■ Task instructions ■
Every single entry must be reproduced precisely.

■ Data for this task ■
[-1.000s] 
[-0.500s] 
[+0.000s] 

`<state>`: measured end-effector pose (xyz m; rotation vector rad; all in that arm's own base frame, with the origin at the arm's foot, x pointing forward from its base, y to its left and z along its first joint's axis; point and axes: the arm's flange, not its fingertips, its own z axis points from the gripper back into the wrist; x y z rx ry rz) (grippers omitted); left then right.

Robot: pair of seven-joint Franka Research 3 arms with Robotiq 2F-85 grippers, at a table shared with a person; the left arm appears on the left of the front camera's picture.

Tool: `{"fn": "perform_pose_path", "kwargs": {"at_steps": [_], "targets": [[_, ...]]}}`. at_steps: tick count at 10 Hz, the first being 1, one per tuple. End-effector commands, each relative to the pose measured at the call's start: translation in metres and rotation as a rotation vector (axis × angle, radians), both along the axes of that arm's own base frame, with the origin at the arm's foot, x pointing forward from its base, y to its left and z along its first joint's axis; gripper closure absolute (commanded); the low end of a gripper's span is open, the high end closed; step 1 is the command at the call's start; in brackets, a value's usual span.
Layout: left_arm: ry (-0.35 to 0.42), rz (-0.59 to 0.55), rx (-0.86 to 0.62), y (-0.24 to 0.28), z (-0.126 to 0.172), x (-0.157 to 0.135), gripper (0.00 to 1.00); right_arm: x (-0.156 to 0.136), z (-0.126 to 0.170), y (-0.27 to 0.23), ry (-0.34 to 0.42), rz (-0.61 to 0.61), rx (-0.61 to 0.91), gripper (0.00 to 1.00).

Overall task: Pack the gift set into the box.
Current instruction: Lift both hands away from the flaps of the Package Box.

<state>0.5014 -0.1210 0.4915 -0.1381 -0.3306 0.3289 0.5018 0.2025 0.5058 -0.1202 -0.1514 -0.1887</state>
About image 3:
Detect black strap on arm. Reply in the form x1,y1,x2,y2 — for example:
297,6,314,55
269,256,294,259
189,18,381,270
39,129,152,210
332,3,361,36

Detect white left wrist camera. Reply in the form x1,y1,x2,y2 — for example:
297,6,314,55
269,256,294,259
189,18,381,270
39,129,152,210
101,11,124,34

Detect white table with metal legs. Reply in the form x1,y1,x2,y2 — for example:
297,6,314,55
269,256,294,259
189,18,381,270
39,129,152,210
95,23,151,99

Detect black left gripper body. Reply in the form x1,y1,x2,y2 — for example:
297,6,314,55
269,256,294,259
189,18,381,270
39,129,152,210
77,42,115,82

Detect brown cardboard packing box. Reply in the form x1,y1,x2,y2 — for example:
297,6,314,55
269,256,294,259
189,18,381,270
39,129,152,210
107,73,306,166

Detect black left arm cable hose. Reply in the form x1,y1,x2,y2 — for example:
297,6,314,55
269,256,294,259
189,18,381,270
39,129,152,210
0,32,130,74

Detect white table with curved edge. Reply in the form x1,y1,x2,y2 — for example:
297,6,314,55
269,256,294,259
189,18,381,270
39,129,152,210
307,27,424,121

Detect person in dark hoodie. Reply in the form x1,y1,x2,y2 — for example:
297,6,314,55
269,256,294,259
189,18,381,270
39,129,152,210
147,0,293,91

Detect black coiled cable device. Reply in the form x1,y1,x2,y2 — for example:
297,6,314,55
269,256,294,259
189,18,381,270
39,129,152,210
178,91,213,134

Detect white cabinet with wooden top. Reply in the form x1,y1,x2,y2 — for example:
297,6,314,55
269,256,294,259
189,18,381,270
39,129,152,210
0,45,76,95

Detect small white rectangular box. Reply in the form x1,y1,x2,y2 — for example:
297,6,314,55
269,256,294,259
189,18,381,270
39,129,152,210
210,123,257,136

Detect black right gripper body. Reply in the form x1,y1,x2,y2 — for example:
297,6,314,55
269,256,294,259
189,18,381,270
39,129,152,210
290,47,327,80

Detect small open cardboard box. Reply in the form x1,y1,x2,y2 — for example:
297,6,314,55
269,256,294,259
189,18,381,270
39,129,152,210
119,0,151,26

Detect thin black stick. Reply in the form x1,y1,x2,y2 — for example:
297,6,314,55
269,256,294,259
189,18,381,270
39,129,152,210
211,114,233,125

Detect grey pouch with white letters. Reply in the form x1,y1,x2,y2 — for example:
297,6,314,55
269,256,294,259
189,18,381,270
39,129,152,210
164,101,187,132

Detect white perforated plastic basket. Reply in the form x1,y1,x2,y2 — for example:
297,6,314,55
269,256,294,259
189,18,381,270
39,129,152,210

■ Response below ■
[-1.000s] 
[-0.500s] 
[+0.000s] 

`<state>`: measured end-effector pose (xyz m; rotation vector rad; all in that arm's own base frame, with the origin at the arm's foot, x pointing forward from its base, y to its left and z along its first joint's axis; point and axes: the arm's flange, not its fingertips, its own z axis points from the gripper back into the wrist; x y z rx ry rz) (grippers omitted); left then right.

Robot: pair of seven-joint Franka Research 3 arms with Robotiq 2F-85 grippers, at a table shared with a person; the left arm appears on the left of the front camera's picture.

Tool: `{"fn": "perform_pose_path", "kwargs": {"at_steps": [_], "targets": [[_, ...]]}}`. at_steps: tick count at 10 Hz, the first being 1, one per tuple. End-effector commands, each relative to the pose measured at the call's start: translation in metres and rotation as a rotation vector (axis × angle, radians), both along the axes of that arm's own base frame, with the origin at the arm's foot, x pointing forward from its base, y to its left and z along its first joint's axis; gripper closure absolute (commanded); the low end of a gripper's span is open, the high end closed; step 1 is the command at the call's start; in brackets, a value's usual span.
Layout: left_arm: ry (-0.35 to 0.42), rz (-0.59 to 0.55), rx (-0.86 to 0.62), y (-0.24 to 0.28), z (-0.126 to 0.172), x (-0.157 to 0.135), gripper (0.00 to 1.00); right_arm: x (-0.156 to 0.136), z (-0.126 to 0.170), y (-0.27 to 0.23), ry (-0.34 to 0.42), rz (-0.61 to 0.61), rx (-0.61 to 0.91), gripper (0.00 to 1.00).

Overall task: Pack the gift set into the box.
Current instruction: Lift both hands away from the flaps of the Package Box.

<state>0.5014 -0.1210 0.4915 -0.1381 -0.3306 0.3289 0.5018 0.2025 0.5058 -0.1202 -0.1514 -0.1887</state>
About image 3:
Detect black strap on arm. Reply in the form x1,y1,x2,y2 — for example:
297,6,314,55
269,256,294,259
189,18,381,270
39,129,152,210
332,3,361,36

Detect white left wrist camera. Reply in the form x1,y1,x2,y2 — for example:
297,6,314,55
269,256,294,259
189,18,381,270
39,129,152,210
101,11,124,34

Detect white table with metal legs. Reply in the form x1,y1,x2,y2 — for example:
297,6,314,55
269,256,294,259
189,18,381,270
39,129,152,210
95,23,151,99

Detect black left gripper body. Reply in the form x1,y1,x2,y2 — for example:
297,6,314,55
269,256,294,259
189,18,381,270
39,129,152,210
77,42,115,82

Detect brown cardboard packing box. Reply in the form x1,y1,x2,y2 — for example:
297,6,314,55
269,256,294,259
189,18,381,270
39,129,152,210
107,73,306,166

Detect black left arm cable hose. Reply in the form x1,y1,x2,y2 — for example:
297,6,314,55
269,256,294,259
189,18,381,270
39,129,152,210
0,32,130,74

Detect white table with curved edge. Reply in the form x1,y1,x2,y2 — for example:
297,6,314,55
269,256,294,259
189,18,381,270
39,129,152,210
307,27,424,121

Detect person in dark hoodie. Reply in the form x1,y1,x2,y2 — for example:
297,6,314,55
269,256,294,259
189,18,381,270
39,129,152,210
147,0,293,91

Detect black coiled cable device. Reply in the form x1,y1,x2,y2 — for example:
297,6,314,55
269,256,294,259
189,18,381,270
39,129,152,210
178,91,213,134

Detect white cabinet with wooden top. Reply in the form x1,y1,x2,y2 — for example:
297,6,314,55
269,256,294,259
189,18,381,270
39,129,152,210
0,45,76,95

Detect small white rectangular box. Reply in the form x1,y1,x2,y2 — for example:
297,6,314,55
269,256,294,259
189,18,381,270
39,129,152,210
210,123,257,136

Detect black right gripper body. Reply in the form x1,y1,x2,y2 — for example:
297,6,314,55
269,256,294,259
189,18,381,270
39,129,152,210
290,47,327,80

Detect small open cardboard box. Reply in the form x1,y1,x2,y2 — for example:
297,6,314,55
269,256,294,259
189,18,381,270
39,129,152,210
119,0,151,26

Detect thin black stick. Reply in the form x1,y1,x2,y2 — for example:
297,6,314,55
269,256,294,259
189,18,381,270
39,129,152,210
211,114,233,125

Detect grey pouch with white letters. Reply in the form x1,y1,x2,y2 — for example:
297,6,314,55
269,256,294,259
189,18,381,270
39,129,152,210
164,101,187,132

Detect white perforated plastic basket. Reply in the form x1,y1,x2,y2 — for example:
297,6,314,55
269,256,294,259
189,18,381,270
39,129,152,210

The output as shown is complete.